Suppose $G_1 = (V_1,E_1)$ and $G_2 = (V_2,E_2)$ be two graphs, then union of two graphs is $G_1\cup G_2 = (V_1\cup V_2, E_1\cup E_2)$ and $G_1\cap G_2 = (V_1\cap V_2, E_1\cap E_2)$. Now, it is given that $G_1$ is isomorphic to $G_2$, denoted as $G_1\simeq G_2$.
My question is (very basic question, not found in any graph theory text book),
Suppose we consider two different graph $G_1^{'}= (V_1^{'},E_1^{'})$ and $G_2^{'}= (V_2^{'},E_2^{'})$ and $G_1\simeq G_1^{'}$ and $G_2\simeq G_2^{'}$. Then can I say that,
- $G_1\cup G_2 \simeq G_1^{'}\cup G_2^{'}$,
- $G_1\cap G_2 \simeq G_1^{'}\cap G_2^{'}$.

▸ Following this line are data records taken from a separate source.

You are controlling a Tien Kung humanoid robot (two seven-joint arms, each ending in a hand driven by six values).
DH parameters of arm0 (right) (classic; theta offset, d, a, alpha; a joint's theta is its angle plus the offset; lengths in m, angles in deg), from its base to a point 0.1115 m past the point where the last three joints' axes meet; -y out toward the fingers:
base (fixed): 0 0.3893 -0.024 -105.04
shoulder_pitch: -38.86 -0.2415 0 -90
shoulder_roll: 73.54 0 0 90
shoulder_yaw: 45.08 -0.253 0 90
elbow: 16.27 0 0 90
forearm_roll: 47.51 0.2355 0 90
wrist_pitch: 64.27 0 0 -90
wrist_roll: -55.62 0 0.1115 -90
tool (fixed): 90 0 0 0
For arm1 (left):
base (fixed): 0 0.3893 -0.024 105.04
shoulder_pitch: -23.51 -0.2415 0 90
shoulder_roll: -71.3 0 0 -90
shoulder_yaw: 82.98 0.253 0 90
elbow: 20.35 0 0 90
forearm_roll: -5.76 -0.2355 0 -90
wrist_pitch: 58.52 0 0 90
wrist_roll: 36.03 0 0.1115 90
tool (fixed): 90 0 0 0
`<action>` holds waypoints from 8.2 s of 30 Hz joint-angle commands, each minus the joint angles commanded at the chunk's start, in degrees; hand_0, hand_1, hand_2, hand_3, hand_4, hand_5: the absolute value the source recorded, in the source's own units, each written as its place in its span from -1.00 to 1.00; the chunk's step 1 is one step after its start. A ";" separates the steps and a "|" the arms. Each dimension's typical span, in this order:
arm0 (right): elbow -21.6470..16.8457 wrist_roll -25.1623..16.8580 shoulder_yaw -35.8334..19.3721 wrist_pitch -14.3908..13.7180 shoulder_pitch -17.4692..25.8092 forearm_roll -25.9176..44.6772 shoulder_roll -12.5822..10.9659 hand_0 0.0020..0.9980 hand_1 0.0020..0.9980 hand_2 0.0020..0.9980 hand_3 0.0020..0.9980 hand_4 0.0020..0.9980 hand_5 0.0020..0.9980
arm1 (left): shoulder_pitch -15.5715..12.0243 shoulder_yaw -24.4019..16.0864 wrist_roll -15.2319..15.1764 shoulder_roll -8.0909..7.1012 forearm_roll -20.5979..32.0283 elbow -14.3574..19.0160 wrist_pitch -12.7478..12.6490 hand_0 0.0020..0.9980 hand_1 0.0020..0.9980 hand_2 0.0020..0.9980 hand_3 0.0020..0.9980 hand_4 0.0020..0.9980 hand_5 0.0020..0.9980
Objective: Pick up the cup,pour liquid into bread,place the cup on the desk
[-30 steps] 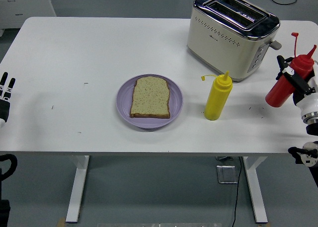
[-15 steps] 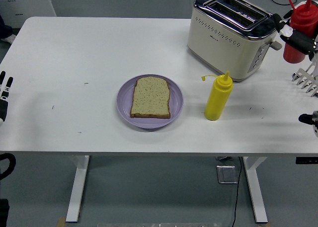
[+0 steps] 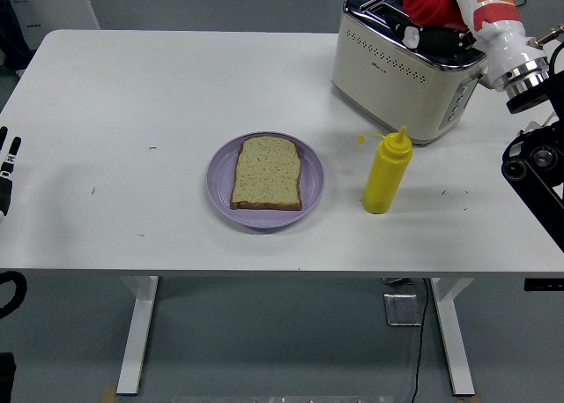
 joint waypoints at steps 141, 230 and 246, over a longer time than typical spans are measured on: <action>10.26 -32.34 -0.19 -12.81 26.31 74.95 4.01 -0.50 -0.48 -0.28 -0.21 0.35 -0.50 | -0.25 0.77 -0.15 0.00 0.21 -0.22 -0.30 0.62 0.61 0.69 0.50 0.24 1.00; -4.66 -26.45 -15.11 -3.44 37.84 61.02 -0.88 0.99 0.87 1.00 1.00 0.73 -0.44 | -0.29 1.14 -0.04 0.00 0.30 -0.19 -0.27 0.63 0.61 0.68 0.50 0.24 1.00; -2.94 -21.70 -31.48 5.21 36.56 85.44 1.33 0.82 0.67 0.78 0.77 0.62 0.10 | -0.02 0.79 0.03 0.00 0.30 -0.17 -0.32 0.62 0.61 0.68 0.50 0.24 1.00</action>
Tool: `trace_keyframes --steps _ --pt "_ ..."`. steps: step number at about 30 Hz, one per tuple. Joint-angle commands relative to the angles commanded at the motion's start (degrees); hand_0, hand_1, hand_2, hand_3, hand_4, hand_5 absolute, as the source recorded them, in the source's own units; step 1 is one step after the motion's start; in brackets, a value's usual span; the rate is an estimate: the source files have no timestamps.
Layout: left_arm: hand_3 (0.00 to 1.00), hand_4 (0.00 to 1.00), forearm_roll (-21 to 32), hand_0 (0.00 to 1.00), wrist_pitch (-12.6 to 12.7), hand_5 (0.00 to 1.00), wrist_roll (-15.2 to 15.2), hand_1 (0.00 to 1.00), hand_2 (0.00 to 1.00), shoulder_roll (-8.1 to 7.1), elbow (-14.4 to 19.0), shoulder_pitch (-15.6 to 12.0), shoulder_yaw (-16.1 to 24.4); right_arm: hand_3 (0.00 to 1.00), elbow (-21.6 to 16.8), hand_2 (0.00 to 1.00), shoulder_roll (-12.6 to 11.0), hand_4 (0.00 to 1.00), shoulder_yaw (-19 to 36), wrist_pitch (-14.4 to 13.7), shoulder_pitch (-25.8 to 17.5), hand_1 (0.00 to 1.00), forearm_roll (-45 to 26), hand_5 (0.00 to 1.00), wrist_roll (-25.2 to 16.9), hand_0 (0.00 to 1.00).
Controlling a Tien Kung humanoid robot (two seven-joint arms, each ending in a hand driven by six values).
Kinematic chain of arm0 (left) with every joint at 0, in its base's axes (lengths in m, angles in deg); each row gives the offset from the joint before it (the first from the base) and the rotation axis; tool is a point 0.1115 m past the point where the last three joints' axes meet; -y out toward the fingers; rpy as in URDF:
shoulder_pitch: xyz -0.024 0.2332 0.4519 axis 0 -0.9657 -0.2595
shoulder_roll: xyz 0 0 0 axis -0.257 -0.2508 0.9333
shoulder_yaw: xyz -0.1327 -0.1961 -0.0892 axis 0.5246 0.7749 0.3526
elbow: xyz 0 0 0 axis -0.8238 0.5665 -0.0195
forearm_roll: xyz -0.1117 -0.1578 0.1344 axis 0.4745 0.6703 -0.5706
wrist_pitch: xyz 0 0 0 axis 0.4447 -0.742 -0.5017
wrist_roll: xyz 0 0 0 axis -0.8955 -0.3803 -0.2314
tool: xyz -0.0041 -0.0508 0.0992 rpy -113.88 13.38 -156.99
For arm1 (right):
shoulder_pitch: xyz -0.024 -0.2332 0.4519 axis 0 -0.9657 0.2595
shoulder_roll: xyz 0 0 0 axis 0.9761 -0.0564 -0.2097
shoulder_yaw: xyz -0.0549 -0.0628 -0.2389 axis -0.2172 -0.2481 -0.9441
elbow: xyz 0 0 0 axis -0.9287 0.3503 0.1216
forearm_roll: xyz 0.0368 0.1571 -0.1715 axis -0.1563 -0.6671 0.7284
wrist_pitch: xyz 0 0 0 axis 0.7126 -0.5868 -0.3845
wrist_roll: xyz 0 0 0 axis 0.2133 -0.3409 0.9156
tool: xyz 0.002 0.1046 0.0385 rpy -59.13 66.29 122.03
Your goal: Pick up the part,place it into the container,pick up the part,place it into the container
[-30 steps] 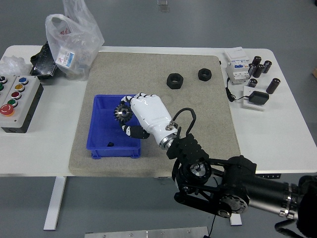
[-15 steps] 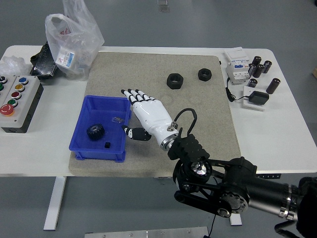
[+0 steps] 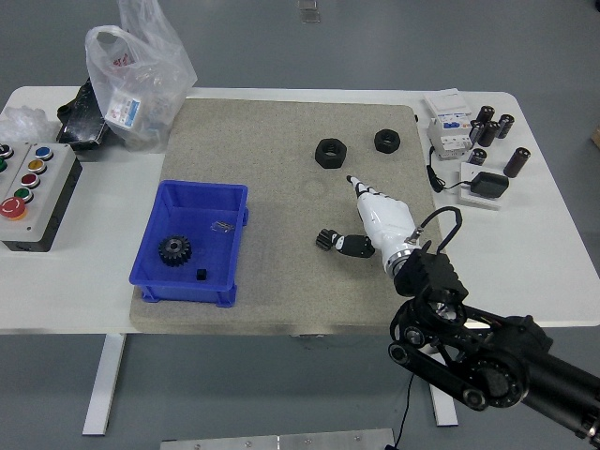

If not, is there any counter example.
Small Modification
I make a small assumption, that is at which position of the graph, common vertex appear that does not change for $G_i^{‘}$ for $i=1,2$ also. Does this assumption helps in preserving the set operation?